*SUPPLIED MATERIAL*.
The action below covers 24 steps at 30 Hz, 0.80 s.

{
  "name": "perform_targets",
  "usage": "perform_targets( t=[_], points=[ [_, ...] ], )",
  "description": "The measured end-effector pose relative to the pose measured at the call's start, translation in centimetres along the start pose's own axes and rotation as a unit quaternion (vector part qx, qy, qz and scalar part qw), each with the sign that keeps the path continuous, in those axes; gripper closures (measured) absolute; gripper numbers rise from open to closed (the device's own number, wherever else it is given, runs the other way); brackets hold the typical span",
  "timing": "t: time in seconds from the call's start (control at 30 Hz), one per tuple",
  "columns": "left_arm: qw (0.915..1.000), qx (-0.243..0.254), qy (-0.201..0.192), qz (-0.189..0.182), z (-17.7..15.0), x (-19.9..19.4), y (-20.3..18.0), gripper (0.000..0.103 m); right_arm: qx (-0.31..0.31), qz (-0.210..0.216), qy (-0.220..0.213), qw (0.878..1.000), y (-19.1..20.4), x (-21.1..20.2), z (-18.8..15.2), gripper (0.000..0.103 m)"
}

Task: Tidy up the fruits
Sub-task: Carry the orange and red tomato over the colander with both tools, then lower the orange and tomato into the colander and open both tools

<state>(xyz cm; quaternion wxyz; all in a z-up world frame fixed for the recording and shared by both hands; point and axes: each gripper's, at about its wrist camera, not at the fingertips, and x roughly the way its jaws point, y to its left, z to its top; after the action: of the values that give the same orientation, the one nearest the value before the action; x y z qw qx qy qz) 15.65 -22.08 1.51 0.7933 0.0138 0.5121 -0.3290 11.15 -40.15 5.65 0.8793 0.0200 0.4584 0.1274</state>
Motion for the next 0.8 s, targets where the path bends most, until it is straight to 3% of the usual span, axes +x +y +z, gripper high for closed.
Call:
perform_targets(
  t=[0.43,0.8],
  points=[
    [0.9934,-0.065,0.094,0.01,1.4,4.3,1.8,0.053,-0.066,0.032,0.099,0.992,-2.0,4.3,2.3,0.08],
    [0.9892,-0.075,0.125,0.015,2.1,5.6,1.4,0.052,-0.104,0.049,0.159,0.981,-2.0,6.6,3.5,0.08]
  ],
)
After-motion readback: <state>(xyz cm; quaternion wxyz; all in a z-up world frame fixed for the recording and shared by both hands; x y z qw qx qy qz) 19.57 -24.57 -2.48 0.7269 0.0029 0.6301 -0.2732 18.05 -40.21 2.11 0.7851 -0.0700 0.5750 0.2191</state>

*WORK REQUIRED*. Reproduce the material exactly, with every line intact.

*YOUR RESPONSE*.
The action below covers 24 steps at 30 Hz, 0.80 s.

{
  "name": "perform_targets",
  "usage": "perform_targets( t=[_], points=[ [_, ...] ], )",
  "description": "The measured end-effector pose relative to the pose measured at the call's start, translation in centimetres along the start pose's own axes and rotation as a unit quaternion (vector part qx, qy, qz and scalar part qw), each with the sign that keeps the path continuous, in those axes; gripper closures (measured) absolute; gripper numbers rise from open to closed (the device's own number, wherever else it is given, runs the other way); brackets hold the typical span",
  "timing": "t: time in seconds from the call's start (control at 30 Hz), one per tuple",
  "columns": "left_arm: qw (0.915..1.000), qx (-0.243..0.254), qy (-0.201..0.192), qz (-0.189..0.182), z (-17.7..15.0), x (-19.9..19.4), y (-20.3..18.0), gripper (0.000..0.103 m); right_arm: qx (-0.31..0.31), qz (-0.210..0.216), qy (-0.220..0.213), qw (0.878..1.000), y (-19.1..20.4), x (-21.1..20.2), z (-18.8..15.2), gripper (0.000..0.103 m)"
}

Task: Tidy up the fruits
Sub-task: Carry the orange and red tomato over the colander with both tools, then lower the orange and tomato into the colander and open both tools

<state>(xyz cm; quaternion wxyz; all in a z-up world frame fixed for the recording and shared by both hands; point and axes: each gripper's, at about its wrist camera, not at the fingertips, and x roughly the way its jaws point, y to its left, z to its top; after the action: of the values that give the same orientation, the one nearest the value before the action; x y z qw qx qy qz) 15.65 -22.08 1.51 0.7933 0.0138 0.5121 -0.3290 11.15 -40.15 5.65 0.8793 0.0200 0.4584 0.1274</state>
Motion for the next 0.8 s, targets where the path bends most, until it is straight to 3% of the usual span, axes +x +y +z, gripper high for closed.
Call:
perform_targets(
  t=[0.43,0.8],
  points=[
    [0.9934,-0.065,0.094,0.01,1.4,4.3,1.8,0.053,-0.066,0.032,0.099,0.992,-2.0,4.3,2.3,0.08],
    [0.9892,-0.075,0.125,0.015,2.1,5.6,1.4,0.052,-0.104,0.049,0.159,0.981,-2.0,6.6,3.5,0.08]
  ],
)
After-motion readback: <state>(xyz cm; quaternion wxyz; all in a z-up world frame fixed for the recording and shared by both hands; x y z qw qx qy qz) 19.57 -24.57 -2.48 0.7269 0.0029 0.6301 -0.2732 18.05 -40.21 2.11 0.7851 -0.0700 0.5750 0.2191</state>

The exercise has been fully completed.